Biff had waited all day to see his former employer, Mr. Oliver, sending his name in with no success. Naturally Biff by then was beside himself with frustration. At five o'clock Oliver walked out of his office and went home: "...he gave me one look and-I realized what a ridiculous lie my whole life has been!" Biff's realization was that he and his family have chosen to believe that instead of a shipping clerk he was a salesman for Oliver.

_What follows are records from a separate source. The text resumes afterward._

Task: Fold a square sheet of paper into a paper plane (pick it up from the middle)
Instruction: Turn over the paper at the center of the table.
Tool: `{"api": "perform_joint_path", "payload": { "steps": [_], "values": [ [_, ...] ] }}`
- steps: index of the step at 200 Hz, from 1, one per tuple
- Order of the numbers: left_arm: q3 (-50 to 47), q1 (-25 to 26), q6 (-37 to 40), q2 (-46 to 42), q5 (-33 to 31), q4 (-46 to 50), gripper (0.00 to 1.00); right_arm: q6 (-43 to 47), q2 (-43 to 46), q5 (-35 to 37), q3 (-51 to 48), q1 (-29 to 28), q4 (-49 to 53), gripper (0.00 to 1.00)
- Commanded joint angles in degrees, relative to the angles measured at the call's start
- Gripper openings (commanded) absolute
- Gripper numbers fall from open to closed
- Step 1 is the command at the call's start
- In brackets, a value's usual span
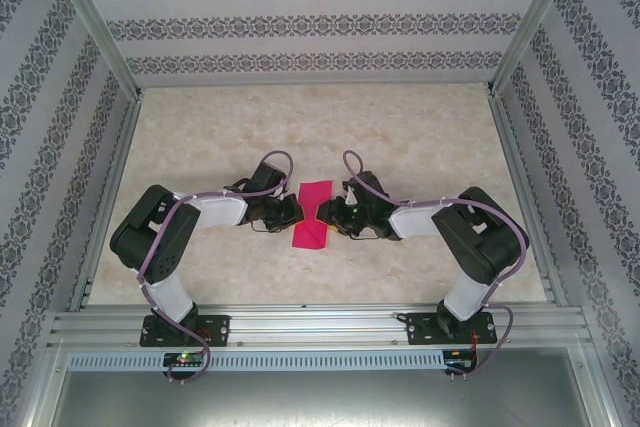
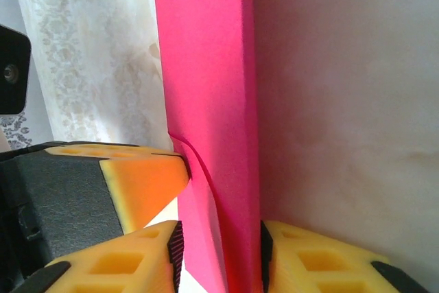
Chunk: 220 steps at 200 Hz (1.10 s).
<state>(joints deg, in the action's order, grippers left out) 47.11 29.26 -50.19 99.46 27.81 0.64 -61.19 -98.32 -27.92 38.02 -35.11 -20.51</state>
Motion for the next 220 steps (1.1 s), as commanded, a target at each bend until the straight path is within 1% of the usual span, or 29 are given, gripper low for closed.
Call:
{"api": "perform_joint_path", "payload": {
  "steps": [1, 37, 45, 63, 82, 101, 112, 123, 128, 137, 163, 177, 189, 201, 203, 216, 220],
  "values": [
    [-0.28, 0.46, -0.49, -1.00, 0.25, 0.61, 0.09, 1.34, -1.06, 0.06, 0.50, -0.83, 0.37, 0.32],
    [-0.84, 0.54, -0.02, -3.64, 1.11, 0.14, 0.11, 2.21, -0.19, -0.20, 0.90, -0.83, 1.04, 0.21],
    [-1.08, 0.48, -0.02, -4.76, 0.73, 0.30, 0.12, 2.55, 0.47, -0.10, 0.92, -0.79, 1.30, 0.17],
    [-1.71, 0.48, 0.10, -8.00, -1.43, 1.72, 0.12, 4.00, 2.88, 0.36, 1.22, -0.57, 3.72, 0.14],
    [-2.49, 0.46, 0.63, -12.84, -4.94, 3.93, 0.14, 7.06, 7.41, 1.89, 2.07, -0.14, 9.68, 0.06],
    [-2.66, 0.55, 1.93, -18.61, -10.52, 8.46, 0.14, 12.86, 13.28, 6.06, 4.95, -0.03, 20.99, 0.05],
    [-3.11, 0.48, 2.51, -22.06, -14.24, 10.65, 0.15, 16.67, 16.63, 9.29, 7.15, -0.11, 29.09, 0.03],
    [-3.84, 0.49, 2.81, -26.07, -17.59, 12.13, 0.16, 19.94, 19.86, 14.00, 9.63, -0.30, 37.34, 0.04],
    [-4.25, 0.50, 2.88, -27.85, -19.01, 12.77, 0.18, 21.37, 21.32, 15.94, 10.71, -0.42, 40.84, 0.04],
    [-4.95, 0.52, 3.08, -30.75, -21.44, 13.72, 0.20, 23.55, 23.83, 21.07, 12.74, -0.90, 47.20, 0.04],
    [-7.34, 0.41, 2.95, -37.61, -26.63, 14.48, 0.27, 28.36, 28.24, 41.67, 20.88, -4.61, 66.23, 0.03],
    [-8.65, 0.42, 2.92, -40.15, -28.55, 14.09, 0.29, 28.03, 27.64, 52.78, 25.86, -6.93, 76.33, 0.00],
    [-9.50, 0.41, 2.53, -41.69, -30.69, 14.04, 0.30, 26.66, 25.38, 59.57, 30.15, -8.23, 83.52, 0.00],
    [-10.55, 0.37, 1.93, -43.11, -32.49, 13.78, 0.31, 24.99, 22.74, 63.22, 32.98, -9.49, 88.37, 0.01],
    [-10.70, 0.36, 1.83, -43.32, -32.81, 13.79, 0.32, 24.85, 22.32, 63.49, 33.28, -9.63, 88.74, 0.01],
    [-11.54, 0.33, 0.66, -44.85, -35.02, 14.29, 0.34, 25.38, 18.91, 63.24, 34.40, -10.84, 89.03, 0.02],
    [-11.86, 0.28, 0.40, -45.33, -35.55, 14.44, 0.37, 25.57, 17.69, 62.97, 34.75, -11.21, 88.98, 0.02]
  ]
}}
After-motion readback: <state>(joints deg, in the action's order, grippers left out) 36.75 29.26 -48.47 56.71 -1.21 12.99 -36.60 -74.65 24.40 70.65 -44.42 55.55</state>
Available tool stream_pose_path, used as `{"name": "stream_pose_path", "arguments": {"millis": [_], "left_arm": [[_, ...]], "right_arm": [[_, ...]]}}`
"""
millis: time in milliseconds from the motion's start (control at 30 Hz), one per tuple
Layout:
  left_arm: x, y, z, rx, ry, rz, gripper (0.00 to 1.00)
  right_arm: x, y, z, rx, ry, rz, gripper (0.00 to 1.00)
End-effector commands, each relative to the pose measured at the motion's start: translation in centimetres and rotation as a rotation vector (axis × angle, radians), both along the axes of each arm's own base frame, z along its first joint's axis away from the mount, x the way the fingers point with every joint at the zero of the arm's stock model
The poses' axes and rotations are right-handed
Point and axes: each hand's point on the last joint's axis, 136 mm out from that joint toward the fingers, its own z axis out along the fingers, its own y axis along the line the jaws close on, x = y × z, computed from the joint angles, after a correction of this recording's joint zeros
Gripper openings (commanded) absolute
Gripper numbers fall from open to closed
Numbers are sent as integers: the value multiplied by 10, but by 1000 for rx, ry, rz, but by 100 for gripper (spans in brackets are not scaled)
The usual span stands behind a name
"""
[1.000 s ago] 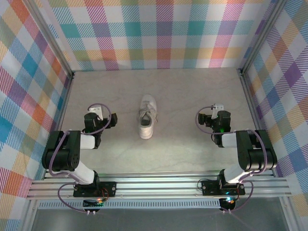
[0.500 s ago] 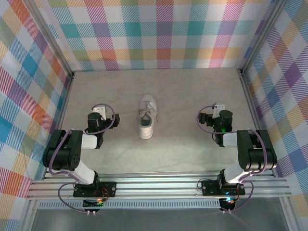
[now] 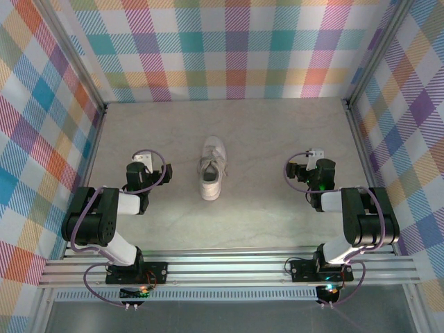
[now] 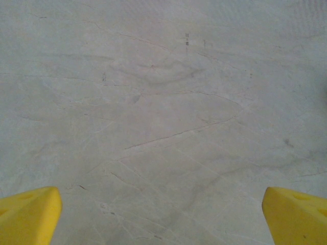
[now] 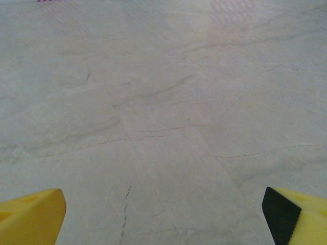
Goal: Tie the shoes
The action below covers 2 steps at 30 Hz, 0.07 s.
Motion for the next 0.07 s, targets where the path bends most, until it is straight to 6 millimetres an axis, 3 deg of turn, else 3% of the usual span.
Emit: {"name": "stream_pose_path", "arguments": {"millis": [0, 33], "left_arm": [[9, -1, 14, 16, -50, -6, 100], [9, -1, 14, 15, -50, -6, 100]], "right_arm": [[8, 2, 17, 10, -58, 15, 99], [8, 2, 17, 10, -59, 15, 99]]}}
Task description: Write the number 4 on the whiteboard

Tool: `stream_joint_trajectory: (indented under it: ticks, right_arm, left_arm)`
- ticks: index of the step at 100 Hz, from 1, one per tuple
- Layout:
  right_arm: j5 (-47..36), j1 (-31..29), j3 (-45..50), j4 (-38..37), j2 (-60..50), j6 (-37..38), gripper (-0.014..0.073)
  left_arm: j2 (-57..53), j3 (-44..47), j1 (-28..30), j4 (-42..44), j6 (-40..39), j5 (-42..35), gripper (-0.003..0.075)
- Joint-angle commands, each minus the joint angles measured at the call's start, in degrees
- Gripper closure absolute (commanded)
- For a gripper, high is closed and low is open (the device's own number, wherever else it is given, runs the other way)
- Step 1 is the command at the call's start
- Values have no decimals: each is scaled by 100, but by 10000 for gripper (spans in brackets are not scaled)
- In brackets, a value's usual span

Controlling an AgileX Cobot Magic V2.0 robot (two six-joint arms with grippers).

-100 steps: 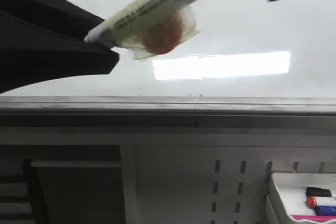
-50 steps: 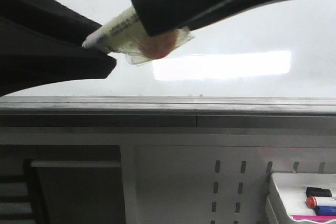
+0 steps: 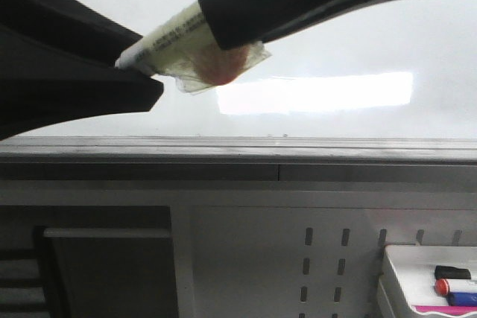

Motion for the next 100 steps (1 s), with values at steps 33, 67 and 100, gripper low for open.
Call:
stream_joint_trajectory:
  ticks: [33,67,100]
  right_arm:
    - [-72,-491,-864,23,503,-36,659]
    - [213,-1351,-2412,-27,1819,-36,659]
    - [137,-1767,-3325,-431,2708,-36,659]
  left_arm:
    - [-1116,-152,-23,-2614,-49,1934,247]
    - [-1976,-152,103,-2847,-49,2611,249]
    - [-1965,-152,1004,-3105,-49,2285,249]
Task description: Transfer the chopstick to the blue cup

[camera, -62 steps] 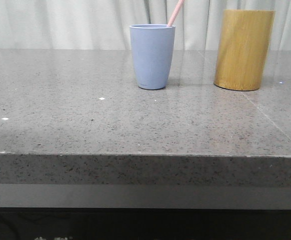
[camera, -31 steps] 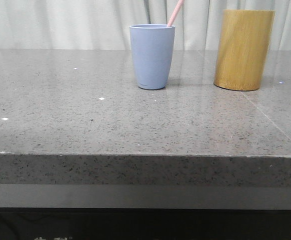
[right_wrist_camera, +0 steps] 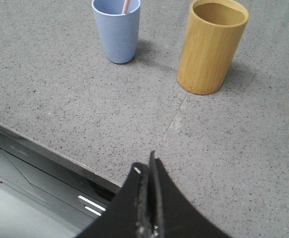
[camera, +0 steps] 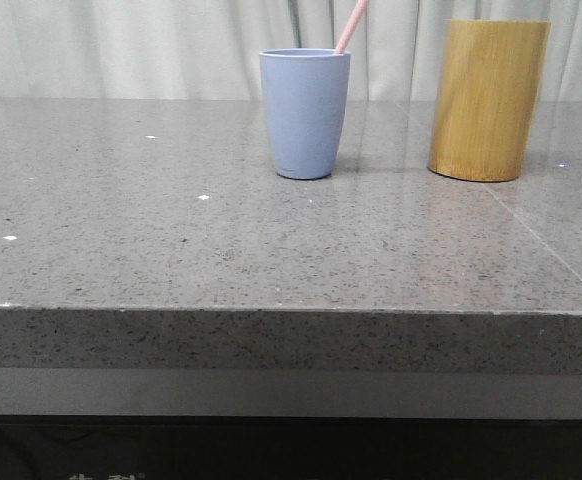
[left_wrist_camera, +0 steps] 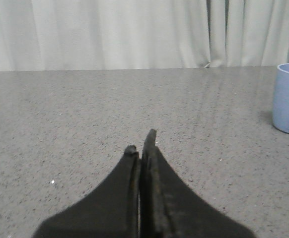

When Oliver left his office, Biff was full of anger and humiliation at everyone, including himself. "I could've torn the walls down!" he says to Happy, but instead he went into the office and stole Oliver's expensive fountain pen, and ran eleven flights down to the street. Now he's decided to tell this to Willy. No, says Hap, tell him something nice even if you have to make it up: string the story along and it will gradually fade away until Willy's forgotten about it. However, Biff knows perfectly well that Willy never forgets, and, if he tells a lie, "it'll go on forever." Happy is quite right when he says, "Dad is never so happy as when he's looking forward to something!"
Willy arrives at the restaurant. Biff orders double Scotches all around, and admits to having had a few already. How did it go with Oliver, Willy asks Biff. They're both smiling-Willy encouragingly, Biff reassuringly because he has bad news. Slowly Biff starts to tell about his experience. "Terrific, Pop," Happy interjects, trying to tilt the balance from negative to positive. But Biff persists that as he waited for Oliver he realized some "facts" about his life. Unable to refrain from blaming Willy, he says,
Biff: Who was it, Pop? Who ever said I was a salesman with Oliver?
Willy: Well, you were.
Biff: No, Dad, I was a shipping clerk.
Willy: But you were practically-NOTE: It's a habit in the Loman family to say "practically" this or "almost" that. It's the way they've rewritten the past. This is what Biff is now rejecting as he tries to make a clean start on the basis of who he is instead of who Willy wants him to be. Listen for the key repetitions of "practically" and "almost."